(Available data begins)
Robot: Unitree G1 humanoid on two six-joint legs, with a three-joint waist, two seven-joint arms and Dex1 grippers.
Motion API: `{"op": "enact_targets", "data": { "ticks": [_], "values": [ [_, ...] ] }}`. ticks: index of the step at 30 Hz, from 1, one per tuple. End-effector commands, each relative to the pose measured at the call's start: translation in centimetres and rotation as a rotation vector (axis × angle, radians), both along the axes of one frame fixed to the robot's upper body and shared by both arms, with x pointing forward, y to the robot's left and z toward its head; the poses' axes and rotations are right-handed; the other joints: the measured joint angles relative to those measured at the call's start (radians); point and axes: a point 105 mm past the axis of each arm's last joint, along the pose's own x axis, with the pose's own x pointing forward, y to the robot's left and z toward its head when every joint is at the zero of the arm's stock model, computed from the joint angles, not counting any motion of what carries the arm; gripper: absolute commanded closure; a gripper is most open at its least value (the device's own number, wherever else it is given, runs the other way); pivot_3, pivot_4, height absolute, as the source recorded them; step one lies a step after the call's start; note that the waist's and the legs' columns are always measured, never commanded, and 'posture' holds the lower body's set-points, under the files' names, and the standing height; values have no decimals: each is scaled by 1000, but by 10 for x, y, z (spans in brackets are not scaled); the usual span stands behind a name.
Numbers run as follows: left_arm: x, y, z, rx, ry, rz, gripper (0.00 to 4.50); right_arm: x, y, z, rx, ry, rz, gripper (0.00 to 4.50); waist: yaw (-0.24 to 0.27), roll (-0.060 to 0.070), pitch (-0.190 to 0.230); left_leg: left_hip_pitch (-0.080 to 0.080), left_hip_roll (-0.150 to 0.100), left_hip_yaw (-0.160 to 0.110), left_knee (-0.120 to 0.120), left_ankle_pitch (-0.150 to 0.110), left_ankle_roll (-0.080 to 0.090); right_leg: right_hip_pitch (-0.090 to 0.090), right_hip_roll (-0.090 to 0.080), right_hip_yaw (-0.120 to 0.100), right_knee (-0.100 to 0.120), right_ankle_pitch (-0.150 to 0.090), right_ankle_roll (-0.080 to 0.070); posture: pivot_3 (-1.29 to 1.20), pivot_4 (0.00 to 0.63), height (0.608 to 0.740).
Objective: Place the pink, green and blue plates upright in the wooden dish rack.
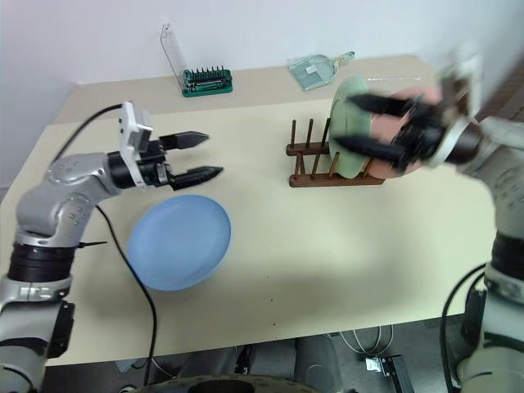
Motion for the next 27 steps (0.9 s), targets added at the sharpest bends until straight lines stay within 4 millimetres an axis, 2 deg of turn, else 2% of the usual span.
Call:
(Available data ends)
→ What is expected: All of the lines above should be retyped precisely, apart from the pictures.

→ Expected answer:
Robot: Unitree G1 humanoid on two six-joint legs, with a three-joint waist, two seven-joint arms and Dex1 grippers.
Motion API: `{"op": "enact_targets", "data": { "ticks": [_], "values": [ [_, ...] ] }}`. ticks: index of the step at 30 Hz, from 1, one per tuple. End-effector commands, each relative to the pose measured at the call's start: translation in centimetres and rotation as a rotation vector (axis × angle, radians), both along the axes of one frame fixed to the robot's upper body and shared by both arms, with x pointing forward, y to the robot's left and z toward its head; the poses' axes and rotations are right-handed; the other joints: the measured joint angles relative to those measured at the call's start (radians); point and axes: a point 105 mm past the axis of each arm's last joint, along the pose's own x axis, with the pose's own x pointing forward, y to the robot's left and z toward its head when every joint is at the zero of the arm's stock model, computed from the joint angles, not counting any motion of what carries the arm; gripper: absolute commanded closure; a gripper is most open at its least value (the device's own number, wherever else it is given, runs the other way); pivot_3, pivot_4, height absolute, as the source recorded them; step one lies a step after the call's start; note that the waist's and the legs' columns are always measured, never commanded, and 'posture' holds the lower body's set-points, under the files' names, and the standing height; values have no decimals: each is scaled by 1000, but by 10 for x, y, z (spans in brackets are not scaled); the usual span stands behind a name.
Numbers run as follows: left_arm: x, y, z, rx, ry, rz, gripper (0.00 to 4.50); right_arm: x, y, z, rx, ry, rz, gripper (0.00 to 4.50); waist: yaw (-0.24 to 0.27), roll (-0.060 to 0.070), pitch (-0.190 to 0.230); left_leg: left_hip_pitch (-0.080 to 0.080), left_hip_roll (-0.150 to 0.100), left_hip_yaw (-0.160 to 0.110), left_knee (-0.120 to 0.120), left_ankle_pitch (-0.150 to 0.110), left_ankle_roll (-0.080 to 0.090); right_leg: right_hip_pitch (-0.090 to 0.090), right_hip_roll (-0.090 to 0.080), right_hip_yaw (-0.120 to 0.100), right_knee (-0.100 to 0.120), right_ankle_pitch (-0.150 to 0.090), right_ankle_roll (-0.080 to 0.070); posture: pivot_3 (-1.29 to 1.20), pivot_4 (0.00 to 0.63), height (0.608 to 0.740).
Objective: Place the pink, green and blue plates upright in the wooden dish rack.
Motion for the next 27 steps (0.9 s), targets added at the sharpest bends until straight lines stay within 4 millimetres an axis, 2 deg of turn, else 2% of the usual span.
Call:

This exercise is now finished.